A controversial bill that would have allowed victims of domestic violence to legally carry a gun without a permit was steered to a summer study committee Wednesday following testimony from victims and advocates on both sides of the issue.
The Senate Judiciary Committee also assigned to study committee “constitutional carry,” which essentially would permit any person without a disqualifying criminal record or condition to carry a handgun without a permit.
House Bill 1071 would allow anyone who obtains a protective order against a domestic violence abuser or stalker to carry a handgun without a permit. Proponents say the measure would allow victims the option to protect themselves outside the home without waiting for the lengthy carry permit approval process. Opponents say more guns shouldn’t be introduced into violent situations and the proposal would limit law enforcement’s ability to remove guns, further endangering victims.
Backers of the measure said they were disappointed the victim-protection measure was being assigned to study because people who would not be qualified to carry a firearm would not be exempted under the proposed law.
“I’m frustrated the state of Indiana can’t set the pace instead of taking a back seat on this,” said Tami Watson, a former Indiana State Trooper who now runs a firearms training and defense institute in Columbus, where she said the majority of her clients are women. Having been stalked in the past, she said she keeps a seat open in each class to offer free training to anyone under a protective order.
“We should all decide to unite, empower and protect our victims,” she said.
Dawn Hillyer of Fort Wayne was stalked for years by Michael McClellan, who was sentenced to 10 years in prison but released early. Before that experience, she said as a young mother of three, “Guns were not in my world, I didn’t necessarily like guns; for me, they were for police and military and bad guys.”
After receiving death threats, Hillyer recounted feeling trapped in her home and powerless because she could not carry a firearm for protection. She since has become an advocate for helping women and victims of abuse arm, train and defend themselves and has a business catering to that desire. “I will not live in fear again,” she said. “I should have the option to defend myself.”
But Laura Berry of the Indiana Coalition Against Domestic Violence said firearms are the leading cause of death in domestic violence situations and noted a recent example of a woman in northwestern Indiana who was overpowered and killed by her attacker with a gun she had obtained for her protection.
“Vigilantism isn’t the answer to our problems,” Berry said. “It’s the worst possible time to introduce guns.”
She also cautioned that the legislation could increase the number of fraudulent protective order filings and short-circuit the carry-permit application process that flags criminals and those who are restricted from possessing guns.
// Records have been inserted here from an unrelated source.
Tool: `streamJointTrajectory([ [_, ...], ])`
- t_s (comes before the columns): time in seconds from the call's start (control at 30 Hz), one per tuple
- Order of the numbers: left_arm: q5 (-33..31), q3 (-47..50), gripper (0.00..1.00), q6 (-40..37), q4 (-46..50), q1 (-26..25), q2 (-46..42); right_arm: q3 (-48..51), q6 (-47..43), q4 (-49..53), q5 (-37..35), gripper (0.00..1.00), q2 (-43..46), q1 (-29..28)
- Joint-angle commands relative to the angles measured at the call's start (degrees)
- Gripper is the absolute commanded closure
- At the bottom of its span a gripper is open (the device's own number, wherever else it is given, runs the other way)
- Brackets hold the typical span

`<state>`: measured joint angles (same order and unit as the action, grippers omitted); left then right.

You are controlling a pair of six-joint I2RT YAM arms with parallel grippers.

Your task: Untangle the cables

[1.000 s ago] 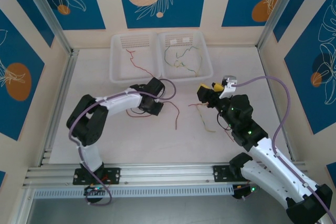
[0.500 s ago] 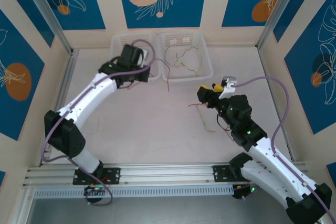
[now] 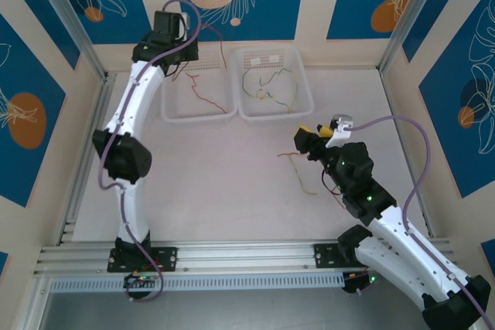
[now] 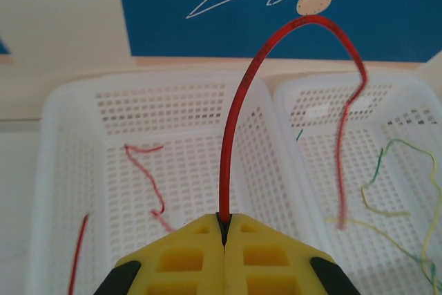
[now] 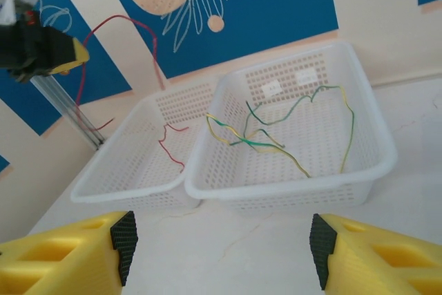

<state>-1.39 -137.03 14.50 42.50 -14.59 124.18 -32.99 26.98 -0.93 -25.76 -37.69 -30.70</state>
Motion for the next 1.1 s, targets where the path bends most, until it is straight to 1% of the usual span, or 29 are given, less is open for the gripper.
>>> streamJointTrajectory([
  [0.0,2.2,-8.2,1.00,0.5,1.7,0.2,6.3,-2.1,2.2,5.2,-5.0,0.31,1.2,0.0],
  [0.07,-0.1,-10.0,1.00,3.6,1.7,0.7,9.0,-2.2,2.9,7.5,-5.9,0.31,2.1,0.1],
  [0.17,0.6,-9.8,1.00,9.1,0.9,2.2,11.9,-2.0,3.8,10.0,-6.6,0.30,3.8,0.4],
  [0.23,1.4,-8.9,1.00,10.8,0.3,2.9,13.0,-2.5,4.3,12.4,-7.4,0.25,3.9,1.1],
  [0.27,0.8,-8.5,1.00,11.3,0.0,2.9,13.4,-3.3,5.0,14.4,-7.9,0.24,3.2,2.0],
  [0.33,-0.3,-7.8,0.69,11.9,0.2,2.9,13.7,-5.6,7.4,19.9,-7.1,0.22,0.7,5.2],
  [0.37,-0.3,-7.8,0.56,12.1,0.8,2.9,13.6,-6.5,8.4,21.9,-3.8,0.21,-1.1,8.0],
  [0.43,-1.4,-7.3,0.40,12.2,2.2,2.4,12.3,-8.4,11.2,25.4,5.8,0.21,-5.6,15.2],
  [0.47,-2.2,-6.4,0.28,11.7,2.5,2.1,10.9,-8.9,12.6,26.3,12.5,0.21,-8.3,19.8],
  [0.5,-3.8,-4.9,0.04,11.2,2.6,1.6,9.1,-9.3,13.7,26.6,19.1,0.22,-11.3,24.0],
  [0.53,-5.0,-3.2,0.00,10.5,2.2,1.0,7.2,-9.8,14.2,26.7,23.6,0.24,-13.7,26.5],
  [0.57,-5.4,-1.2,0.00,9.5,1.7,0.5,4.9,-10.8,14.4,27.4,26.4,0.26,-17.2,27.9],
  [0.6,-5.6,0.7,0.00,8.9,1.6,0.0,2.4,-11.8,13.7,28.3,27.2,0.29,-20.0,27.8],
  [0.67,-7.7,5.5,0.00,8.1,1.3,-1.1,-2.9,-13.9,11.6,30.2,26.9,0.30,-24.5,25.7],
  [0.73,-8.8,13.3,0.01,7.8,-1.1,-2.4,-10.0,-15.3,9.6,31.4,26.8,0.30,-28.2,23.1],
  [0.83,-11.3,31.9,0.05,7.6,-10.0,-6.2,-24.3,-15.6,7.0,31.0,24.1,0.28,-32.9,18.5],
  [0.93,-14.6,52.9,0.12,7.0,-21.6,-11.9,-38.4,-15.5,5.6,29.5,19.7,0.25,-37.9,14.6],
  [0.97,-14.4,59.1,0.15,6.6,-25.6,-13.8,-42.2,-15.6,5.4,28.7,18.8,0.24,-39.7,13.8],
  [1.0,-12.4,65.0,0.17,6.0,-28.6,-15.0,-45.3,-15.4,5.2,27.6,18.2,0.24,-41.4,13.0],
  [1.03,-10.5,68.5,0.18,5.3,-30.2,-15.8,-47.4,-15.4,5.0,26.6,18.0,0.24,-42.9,12.3],
  [1.07,-10.1,72.1,0.19,5.1,-30.4,-16.9,-49.1,-15.5,4.6,25.4,17.7,0.25,-44.5,11.4],
])
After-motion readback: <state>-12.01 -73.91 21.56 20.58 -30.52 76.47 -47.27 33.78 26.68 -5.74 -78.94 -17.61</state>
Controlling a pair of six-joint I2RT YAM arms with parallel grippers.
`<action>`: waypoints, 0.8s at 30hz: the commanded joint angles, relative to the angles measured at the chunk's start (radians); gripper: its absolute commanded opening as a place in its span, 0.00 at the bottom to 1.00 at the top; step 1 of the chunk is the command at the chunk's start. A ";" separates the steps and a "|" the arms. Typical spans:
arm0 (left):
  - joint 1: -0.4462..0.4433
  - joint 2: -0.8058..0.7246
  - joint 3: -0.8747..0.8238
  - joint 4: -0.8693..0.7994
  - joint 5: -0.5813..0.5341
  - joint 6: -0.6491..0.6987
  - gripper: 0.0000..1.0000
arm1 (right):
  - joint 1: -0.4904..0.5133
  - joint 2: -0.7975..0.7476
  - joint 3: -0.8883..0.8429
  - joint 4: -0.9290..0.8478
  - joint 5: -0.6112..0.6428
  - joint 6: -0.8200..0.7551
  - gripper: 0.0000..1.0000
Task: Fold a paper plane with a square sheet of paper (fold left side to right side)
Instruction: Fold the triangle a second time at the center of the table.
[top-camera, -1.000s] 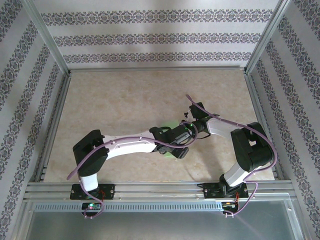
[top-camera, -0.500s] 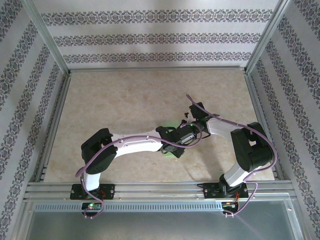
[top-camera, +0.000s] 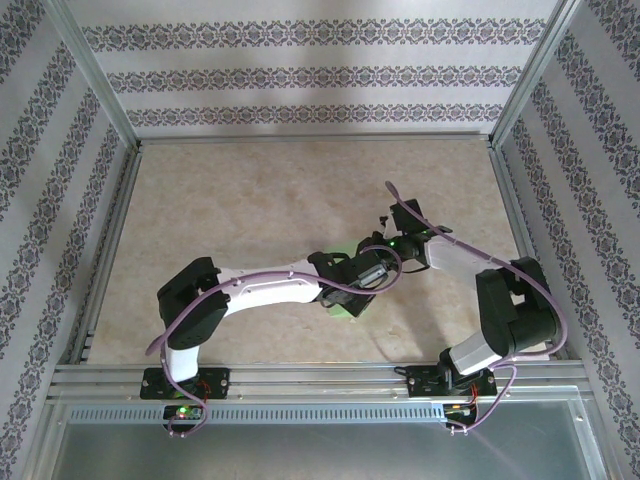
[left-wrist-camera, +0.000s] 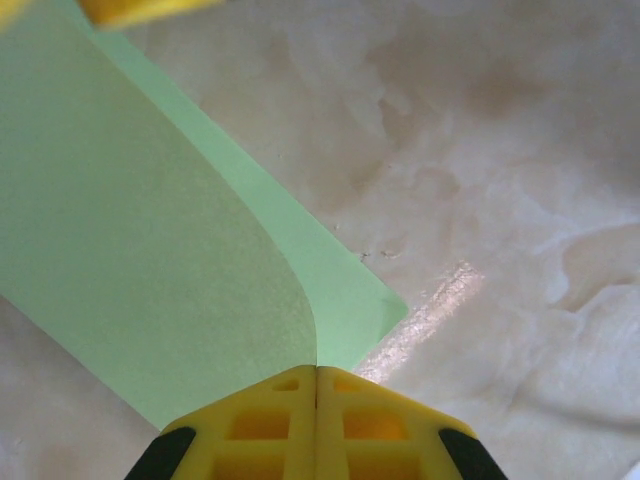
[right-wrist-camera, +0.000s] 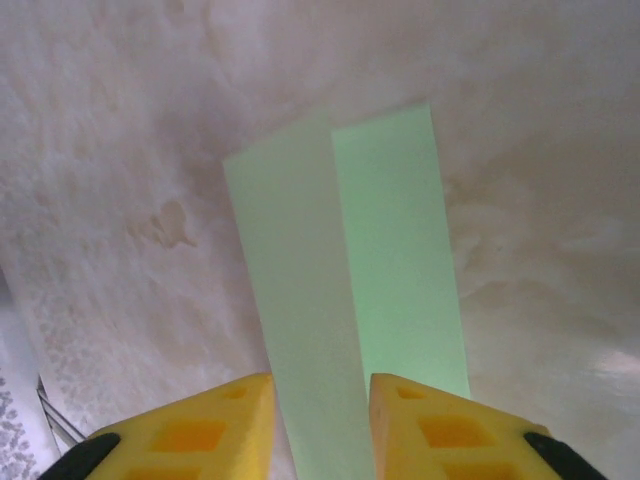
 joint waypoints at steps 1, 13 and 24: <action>0.021 -0.053 -0.031 0.034 0.056 -0.034 0.00 | -0.047 -0.041 0.023 -0.049 0.035 -0.037 0.34; 0.132 -0.133 -0.196 0.265 0.266 -0.198 0.00 | -0.148 -0.241 -0.101 -0.163 0.014 -0.130 0.20; 0.187 -0.148 -0.279 0.355 0.347 -0.279 0.00 | 0.082 -0.309 -0.323 0.033 -0.055 0.051 0.00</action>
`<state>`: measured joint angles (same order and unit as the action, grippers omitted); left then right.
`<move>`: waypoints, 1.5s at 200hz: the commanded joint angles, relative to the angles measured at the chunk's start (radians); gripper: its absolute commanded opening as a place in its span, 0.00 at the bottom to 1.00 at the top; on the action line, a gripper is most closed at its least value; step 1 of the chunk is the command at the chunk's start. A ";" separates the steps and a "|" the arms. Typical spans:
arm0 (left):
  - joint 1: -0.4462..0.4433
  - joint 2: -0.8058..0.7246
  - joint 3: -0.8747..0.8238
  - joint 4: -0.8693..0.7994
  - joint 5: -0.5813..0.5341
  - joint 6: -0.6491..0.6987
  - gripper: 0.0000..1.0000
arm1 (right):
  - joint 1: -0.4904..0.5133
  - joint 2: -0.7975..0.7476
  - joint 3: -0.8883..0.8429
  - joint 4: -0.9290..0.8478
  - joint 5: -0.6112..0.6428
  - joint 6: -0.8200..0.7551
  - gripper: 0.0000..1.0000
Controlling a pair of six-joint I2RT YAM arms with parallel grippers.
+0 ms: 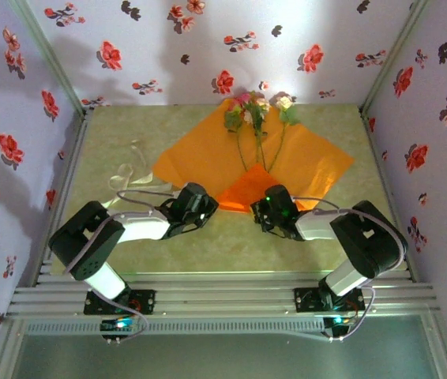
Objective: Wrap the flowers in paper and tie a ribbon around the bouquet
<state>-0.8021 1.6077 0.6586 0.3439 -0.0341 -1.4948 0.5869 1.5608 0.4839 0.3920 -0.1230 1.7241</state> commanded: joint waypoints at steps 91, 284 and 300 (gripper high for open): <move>0.040 -0.026 -0.014 -0.034 0.014 0.011 0.00 | -0.138 -0.112 -0.074 -0.192 0.100 -0.234 0.33; 0.047 -0.026 0.000 -0.059 0.019 0.030 0.00 | -0.444 -0.188 -0.022 -0.420 0.080 -0.499 0.30; 0.047 -0.023 0.004 -0.060 0.019 0.030 0.00 | -0.449 -0.185 -0.014 -0.445 0.088 -0.509 0.08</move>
<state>-0.7616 1.5993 0.6571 0.3111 0.0120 -1.4868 0.1558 1.3598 0.4538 0.0605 -0.1013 1.2564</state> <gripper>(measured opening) 0.056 0.211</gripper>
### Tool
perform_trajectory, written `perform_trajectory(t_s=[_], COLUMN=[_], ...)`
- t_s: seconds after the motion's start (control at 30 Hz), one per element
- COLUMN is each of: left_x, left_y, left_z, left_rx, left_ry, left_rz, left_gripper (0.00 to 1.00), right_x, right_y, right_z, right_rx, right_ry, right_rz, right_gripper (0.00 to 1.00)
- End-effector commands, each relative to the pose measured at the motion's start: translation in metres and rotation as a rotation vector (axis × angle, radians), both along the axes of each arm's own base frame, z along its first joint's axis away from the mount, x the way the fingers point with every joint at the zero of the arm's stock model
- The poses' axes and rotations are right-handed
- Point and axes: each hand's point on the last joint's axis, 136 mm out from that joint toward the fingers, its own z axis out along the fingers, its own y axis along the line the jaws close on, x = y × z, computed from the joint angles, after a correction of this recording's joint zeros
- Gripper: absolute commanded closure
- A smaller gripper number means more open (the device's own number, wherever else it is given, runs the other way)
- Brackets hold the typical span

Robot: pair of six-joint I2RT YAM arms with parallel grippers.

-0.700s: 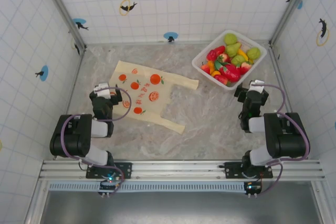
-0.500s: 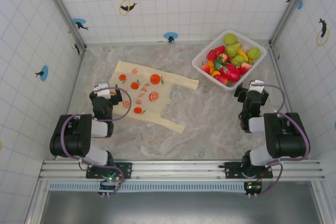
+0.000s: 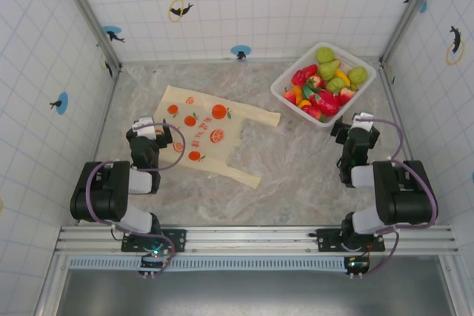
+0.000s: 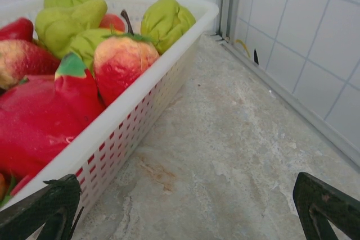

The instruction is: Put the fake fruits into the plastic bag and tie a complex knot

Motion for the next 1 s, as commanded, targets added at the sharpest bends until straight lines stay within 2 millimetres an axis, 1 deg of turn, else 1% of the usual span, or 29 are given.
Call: perform_trajectory(t_s=[0.0, 0.07, 0.17, 0.27, 0.33, 0.4, 0.43, 0.5, 0.57, 0.63, 0.77, 0.8, 0.87, 0.93, 0.97], left_x=[0.005, 0.006, 0.009, 0.011, 0.014, 0.018, 0.02, 0.018, 0.01, -0.001, -0.023, -0.028, -0.037, -0.043, -0.045], left_y=[-0.003, -0.002, -0.002, -0.005, -0.017, -0.031, -0.04, -0.058, -0.078, -0.095, -0.125, -0.136, -0.158, -0.179, -0.186], left_z=[0.01, 0.015, 0.029, 0.053, 0.076, 0.089, 0.094, 0.099, 0.103, 0.106, 0.106, 0.104, 0.1, 0.092, 0.086], left_rx=[-0.005, -0.005, -0.004, -0.032, -0.11, -0.199, -0.262, -0.345, -0.417, -0.494, -0.628, -0.648, -0.643, -0.583, -0.545], left_ry=[-0.032, -0.035, -0.011, -0.012, -0.022, 0.025, 0.068, 0.135, 0.175, 0.217, 0.305, 0.331, 0.372, 0.428, 0.458], left_rz=[-0.012, -0.005, -0.003, -0.002, -0.054, -0.11, -0.141, -0.201, -0.263, -0.302, -0.344, -0.366, -0.414, -0.44, -0.442], left_gripper=[0.02, 0.02, 0.03, 0.03, 0.03, 0.03, 0.03, 0.03, 0.03, 0.03, 0.03, 0.03, 0.03, 0.03, 0.03], right_x=[-0.008, -0.013, -0.022, -0.032, -0.037, -0.042, -0.045, -0.051, -0.056, -0.059, -0.057, -0.055, -0.05, -0.046, -0.044], right_y=[-0.006, -0.008, -0.009, -0.002, 0.009, 0.024, 0.033, 0.044, 0.051, 0.057, 0.067, 0.069, 0.072, 0.073, 0.073], right_z=[0.027, 0.036, 0.054, 0.079, 0.101, 0.124, 0.134, 0.146, 0.148, 0.145, 0.13, 0.125, 0.113, 0.101, 0.096], right_rx=[0.022, 0.024, 0.059, 0.149, 0.212, 0.261, 0.286, 0.337, 0.376, 0.413, 0.496, 0.508, 0.519, 0.524, 0.526], right_ry=[-0.084, -0.073, -0.078, -0.111, -0.14, -0.165, -0.172, -0.16, -0.123, -0.073, 0.015, 0.039, 0.085, 0.13, 0.148], right_rz=[-0.024, -0.039, -0.045, -0.02, 0.041, 0.124, 0.168, 0.217, 0.234, 0.247, 0.261, 0.26, 0.256, 0.238, 0.232], right_gripper=[0.0, 0.0, 0.0, 0.0, 0.0, 0.0, 0.0, 0.0, 0.0, 0.0, 0.0, 0.0, 0.0, 0.0, 0.0])
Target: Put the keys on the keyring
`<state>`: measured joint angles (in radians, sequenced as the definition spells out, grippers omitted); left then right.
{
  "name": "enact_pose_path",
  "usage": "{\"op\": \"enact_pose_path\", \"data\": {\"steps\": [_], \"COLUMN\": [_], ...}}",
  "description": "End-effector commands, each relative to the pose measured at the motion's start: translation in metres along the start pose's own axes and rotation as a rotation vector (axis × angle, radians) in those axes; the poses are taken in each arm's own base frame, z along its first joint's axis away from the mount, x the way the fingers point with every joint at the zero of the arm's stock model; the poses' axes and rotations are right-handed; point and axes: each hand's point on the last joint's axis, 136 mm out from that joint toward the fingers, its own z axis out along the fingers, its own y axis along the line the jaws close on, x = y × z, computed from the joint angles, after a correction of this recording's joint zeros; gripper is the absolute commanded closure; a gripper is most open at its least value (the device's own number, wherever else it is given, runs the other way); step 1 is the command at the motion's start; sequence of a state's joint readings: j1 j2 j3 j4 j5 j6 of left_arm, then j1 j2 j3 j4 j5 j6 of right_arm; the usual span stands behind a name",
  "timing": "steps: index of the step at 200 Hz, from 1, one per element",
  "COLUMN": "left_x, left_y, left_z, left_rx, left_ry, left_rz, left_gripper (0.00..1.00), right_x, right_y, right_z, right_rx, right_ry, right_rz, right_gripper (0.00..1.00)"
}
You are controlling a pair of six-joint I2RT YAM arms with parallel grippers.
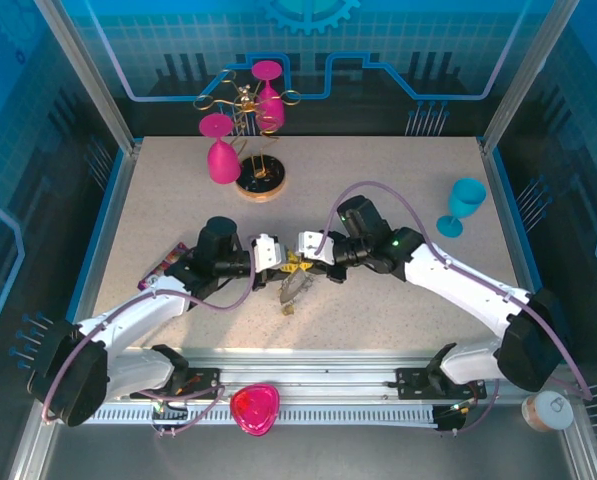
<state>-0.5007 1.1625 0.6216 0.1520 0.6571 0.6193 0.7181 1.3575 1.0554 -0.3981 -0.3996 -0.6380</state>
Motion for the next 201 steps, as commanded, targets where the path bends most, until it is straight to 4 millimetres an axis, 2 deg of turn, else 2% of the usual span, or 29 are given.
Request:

Chesterfield Police Chief and certified firearms instructor Williams Ingles opposed the bill because it would put law enforcement in a difficult position. Passing the bill would create loopholes for people who would normally be prohibiting from carrying them, he said, leaving law enforcement to conduct background checks to determine whether someone without a permit is carrying legally.
Separately, the measure assigns to an interim study committee the question of whether the law requiring permits to carry handguns should be repealed. Sen. Mike Delph, R-Carmel, noted Indiana’s Constitution in Article 1, Section 32 states, “the people shall have a right to bear arms, for the defense of themselves and the States,” which is a broader protection than the Second Amendment of the U.S. Constitution.
The bill as amended would also permit the interim committee to study:
- The rate at which guns are used in suicides and criminal acts;
- who should be prohibited from possessing or carrying a handgun; and
the fiscal impact of repealing the handgun licensure law.